In the entries that follow, find the word "mark" and report each line it is on.

Entries supplied below:

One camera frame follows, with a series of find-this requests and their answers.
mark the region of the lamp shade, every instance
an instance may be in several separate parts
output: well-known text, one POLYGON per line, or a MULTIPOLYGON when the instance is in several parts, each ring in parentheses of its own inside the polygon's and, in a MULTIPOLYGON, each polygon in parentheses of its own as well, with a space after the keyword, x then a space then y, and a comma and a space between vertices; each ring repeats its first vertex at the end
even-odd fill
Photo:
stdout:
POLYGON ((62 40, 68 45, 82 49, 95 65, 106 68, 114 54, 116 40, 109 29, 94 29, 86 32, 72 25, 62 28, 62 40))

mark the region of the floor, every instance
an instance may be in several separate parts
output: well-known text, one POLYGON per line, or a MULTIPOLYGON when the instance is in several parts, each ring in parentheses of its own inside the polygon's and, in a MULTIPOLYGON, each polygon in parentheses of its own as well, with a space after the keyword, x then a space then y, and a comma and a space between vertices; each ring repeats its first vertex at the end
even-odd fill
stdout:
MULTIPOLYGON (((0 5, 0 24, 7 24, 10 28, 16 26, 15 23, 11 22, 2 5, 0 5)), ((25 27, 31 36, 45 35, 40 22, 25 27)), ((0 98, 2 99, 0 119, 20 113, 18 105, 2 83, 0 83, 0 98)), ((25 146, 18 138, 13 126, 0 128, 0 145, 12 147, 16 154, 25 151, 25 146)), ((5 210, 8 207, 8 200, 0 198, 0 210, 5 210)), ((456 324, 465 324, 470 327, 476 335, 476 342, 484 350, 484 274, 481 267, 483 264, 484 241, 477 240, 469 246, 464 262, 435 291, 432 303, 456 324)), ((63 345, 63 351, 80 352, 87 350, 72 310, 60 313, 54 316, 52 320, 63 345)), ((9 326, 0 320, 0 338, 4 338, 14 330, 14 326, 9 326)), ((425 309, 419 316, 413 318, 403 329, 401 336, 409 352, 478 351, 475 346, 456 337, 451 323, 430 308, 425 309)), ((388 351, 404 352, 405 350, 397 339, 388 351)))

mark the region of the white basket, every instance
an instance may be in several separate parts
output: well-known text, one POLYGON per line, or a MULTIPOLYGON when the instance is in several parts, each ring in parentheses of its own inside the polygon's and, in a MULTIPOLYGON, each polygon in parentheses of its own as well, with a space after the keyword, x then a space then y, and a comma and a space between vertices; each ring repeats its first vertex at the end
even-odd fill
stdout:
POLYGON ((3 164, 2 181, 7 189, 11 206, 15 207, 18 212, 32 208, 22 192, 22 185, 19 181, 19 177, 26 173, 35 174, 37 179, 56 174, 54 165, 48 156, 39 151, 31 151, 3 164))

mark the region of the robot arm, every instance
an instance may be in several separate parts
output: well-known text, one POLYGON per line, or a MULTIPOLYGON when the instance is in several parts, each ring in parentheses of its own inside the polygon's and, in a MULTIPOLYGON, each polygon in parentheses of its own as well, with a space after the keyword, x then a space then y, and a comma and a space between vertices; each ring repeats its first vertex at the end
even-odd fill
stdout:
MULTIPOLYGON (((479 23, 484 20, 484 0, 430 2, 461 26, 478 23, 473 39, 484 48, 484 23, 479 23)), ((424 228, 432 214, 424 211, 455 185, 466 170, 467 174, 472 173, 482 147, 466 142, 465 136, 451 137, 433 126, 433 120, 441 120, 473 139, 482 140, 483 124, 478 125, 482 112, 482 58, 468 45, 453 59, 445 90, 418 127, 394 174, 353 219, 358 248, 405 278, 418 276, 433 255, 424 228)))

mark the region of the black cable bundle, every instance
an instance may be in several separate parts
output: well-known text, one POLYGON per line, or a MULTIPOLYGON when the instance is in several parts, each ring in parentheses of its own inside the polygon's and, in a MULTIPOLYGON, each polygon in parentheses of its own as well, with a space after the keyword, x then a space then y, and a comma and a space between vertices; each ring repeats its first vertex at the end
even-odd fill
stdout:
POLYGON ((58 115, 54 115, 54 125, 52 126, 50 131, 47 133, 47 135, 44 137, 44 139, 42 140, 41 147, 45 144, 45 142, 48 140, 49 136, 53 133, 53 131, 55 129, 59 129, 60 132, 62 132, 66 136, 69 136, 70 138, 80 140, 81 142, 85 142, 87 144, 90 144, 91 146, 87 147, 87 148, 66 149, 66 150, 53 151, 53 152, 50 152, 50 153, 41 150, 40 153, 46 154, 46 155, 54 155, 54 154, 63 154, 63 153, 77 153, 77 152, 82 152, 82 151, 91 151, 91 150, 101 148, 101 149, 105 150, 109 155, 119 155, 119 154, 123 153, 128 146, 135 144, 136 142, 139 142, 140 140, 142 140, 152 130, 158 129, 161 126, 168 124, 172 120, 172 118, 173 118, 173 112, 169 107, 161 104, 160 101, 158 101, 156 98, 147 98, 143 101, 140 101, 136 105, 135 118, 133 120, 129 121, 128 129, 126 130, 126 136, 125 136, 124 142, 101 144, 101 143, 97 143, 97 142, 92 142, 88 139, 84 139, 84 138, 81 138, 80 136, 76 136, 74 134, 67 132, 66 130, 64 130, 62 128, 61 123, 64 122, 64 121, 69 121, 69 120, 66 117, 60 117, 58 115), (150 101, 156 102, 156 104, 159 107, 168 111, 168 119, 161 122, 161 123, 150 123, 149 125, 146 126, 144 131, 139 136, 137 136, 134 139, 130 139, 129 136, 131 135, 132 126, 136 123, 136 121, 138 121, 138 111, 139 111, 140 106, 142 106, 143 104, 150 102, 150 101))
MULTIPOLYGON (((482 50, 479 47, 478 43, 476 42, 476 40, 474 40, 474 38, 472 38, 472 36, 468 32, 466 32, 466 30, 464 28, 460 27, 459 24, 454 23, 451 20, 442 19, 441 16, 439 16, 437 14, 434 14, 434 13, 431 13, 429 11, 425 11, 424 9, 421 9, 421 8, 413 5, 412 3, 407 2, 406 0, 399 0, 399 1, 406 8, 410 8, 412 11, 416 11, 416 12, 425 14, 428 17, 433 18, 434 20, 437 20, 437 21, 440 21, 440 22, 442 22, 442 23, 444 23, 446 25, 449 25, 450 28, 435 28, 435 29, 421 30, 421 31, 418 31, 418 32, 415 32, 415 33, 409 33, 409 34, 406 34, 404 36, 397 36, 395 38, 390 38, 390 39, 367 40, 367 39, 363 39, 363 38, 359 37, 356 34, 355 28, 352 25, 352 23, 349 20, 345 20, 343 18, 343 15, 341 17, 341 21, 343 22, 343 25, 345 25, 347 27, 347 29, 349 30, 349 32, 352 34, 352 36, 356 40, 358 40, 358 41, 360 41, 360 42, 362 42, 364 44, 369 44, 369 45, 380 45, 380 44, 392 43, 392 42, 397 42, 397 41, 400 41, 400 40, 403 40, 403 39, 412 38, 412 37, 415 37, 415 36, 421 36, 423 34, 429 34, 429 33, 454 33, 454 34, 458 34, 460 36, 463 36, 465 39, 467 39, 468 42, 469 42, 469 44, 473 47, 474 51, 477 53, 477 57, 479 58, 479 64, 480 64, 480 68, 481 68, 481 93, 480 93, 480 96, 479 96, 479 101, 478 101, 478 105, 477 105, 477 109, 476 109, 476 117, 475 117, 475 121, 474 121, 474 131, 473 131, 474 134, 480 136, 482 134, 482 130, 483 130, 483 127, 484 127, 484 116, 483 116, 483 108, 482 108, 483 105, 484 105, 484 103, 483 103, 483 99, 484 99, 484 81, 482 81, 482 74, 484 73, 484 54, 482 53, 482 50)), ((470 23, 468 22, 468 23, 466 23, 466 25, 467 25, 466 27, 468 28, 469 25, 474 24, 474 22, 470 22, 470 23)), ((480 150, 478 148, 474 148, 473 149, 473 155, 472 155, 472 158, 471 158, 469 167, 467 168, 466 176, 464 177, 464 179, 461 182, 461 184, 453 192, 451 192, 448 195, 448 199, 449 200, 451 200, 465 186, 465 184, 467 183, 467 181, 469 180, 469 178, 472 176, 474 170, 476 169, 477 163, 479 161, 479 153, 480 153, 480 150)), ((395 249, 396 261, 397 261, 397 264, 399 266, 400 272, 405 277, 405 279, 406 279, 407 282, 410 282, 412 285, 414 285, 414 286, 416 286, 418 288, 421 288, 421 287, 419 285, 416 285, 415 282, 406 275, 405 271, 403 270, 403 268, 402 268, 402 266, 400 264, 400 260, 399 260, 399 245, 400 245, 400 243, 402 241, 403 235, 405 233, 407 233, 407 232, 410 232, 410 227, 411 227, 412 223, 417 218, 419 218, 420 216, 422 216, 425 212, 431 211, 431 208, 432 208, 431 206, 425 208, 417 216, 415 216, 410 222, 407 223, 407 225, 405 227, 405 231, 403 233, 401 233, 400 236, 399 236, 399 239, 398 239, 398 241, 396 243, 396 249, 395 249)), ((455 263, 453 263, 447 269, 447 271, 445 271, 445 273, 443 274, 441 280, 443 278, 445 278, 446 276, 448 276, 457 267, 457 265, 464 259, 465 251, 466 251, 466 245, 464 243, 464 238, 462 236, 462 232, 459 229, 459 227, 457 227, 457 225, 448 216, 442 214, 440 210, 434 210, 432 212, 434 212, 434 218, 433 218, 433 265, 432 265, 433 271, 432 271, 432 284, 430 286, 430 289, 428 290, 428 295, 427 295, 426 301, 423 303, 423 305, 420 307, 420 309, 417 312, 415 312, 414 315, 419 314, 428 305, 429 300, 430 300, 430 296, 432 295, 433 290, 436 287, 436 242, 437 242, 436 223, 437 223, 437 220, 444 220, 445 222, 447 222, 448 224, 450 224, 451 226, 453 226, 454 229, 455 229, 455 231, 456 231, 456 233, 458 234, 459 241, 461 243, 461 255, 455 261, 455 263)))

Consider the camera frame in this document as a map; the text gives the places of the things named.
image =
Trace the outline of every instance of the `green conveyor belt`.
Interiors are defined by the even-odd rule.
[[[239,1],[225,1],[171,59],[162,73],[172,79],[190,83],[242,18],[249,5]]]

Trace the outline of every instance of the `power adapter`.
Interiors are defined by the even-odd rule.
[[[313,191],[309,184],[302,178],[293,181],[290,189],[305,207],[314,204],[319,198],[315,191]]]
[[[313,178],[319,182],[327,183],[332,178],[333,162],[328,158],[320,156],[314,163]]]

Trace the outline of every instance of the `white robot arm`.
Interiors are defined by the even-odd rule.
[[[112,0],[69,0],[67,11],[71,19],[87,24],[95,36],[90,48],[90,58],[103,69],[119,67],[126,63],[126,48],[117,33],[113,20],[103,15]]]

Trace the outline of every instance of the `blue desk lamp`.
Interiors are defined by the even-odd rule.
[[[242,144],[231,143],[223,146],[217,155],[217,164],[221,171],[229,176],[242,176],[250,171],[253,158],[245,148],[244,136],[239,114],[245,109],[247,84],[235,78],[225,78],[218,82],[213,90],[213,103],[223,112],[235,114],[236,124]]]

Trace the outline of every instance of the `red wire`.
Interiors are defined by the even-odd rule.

End of Entries supplied.

### Result of the task
mark the region of the lamp shade, every instance
mark the region of the floor, every instance
mark the region of the white basket, every instance
mark the region of the robot arm, every instance
mark the region of the black cable bundle, every instance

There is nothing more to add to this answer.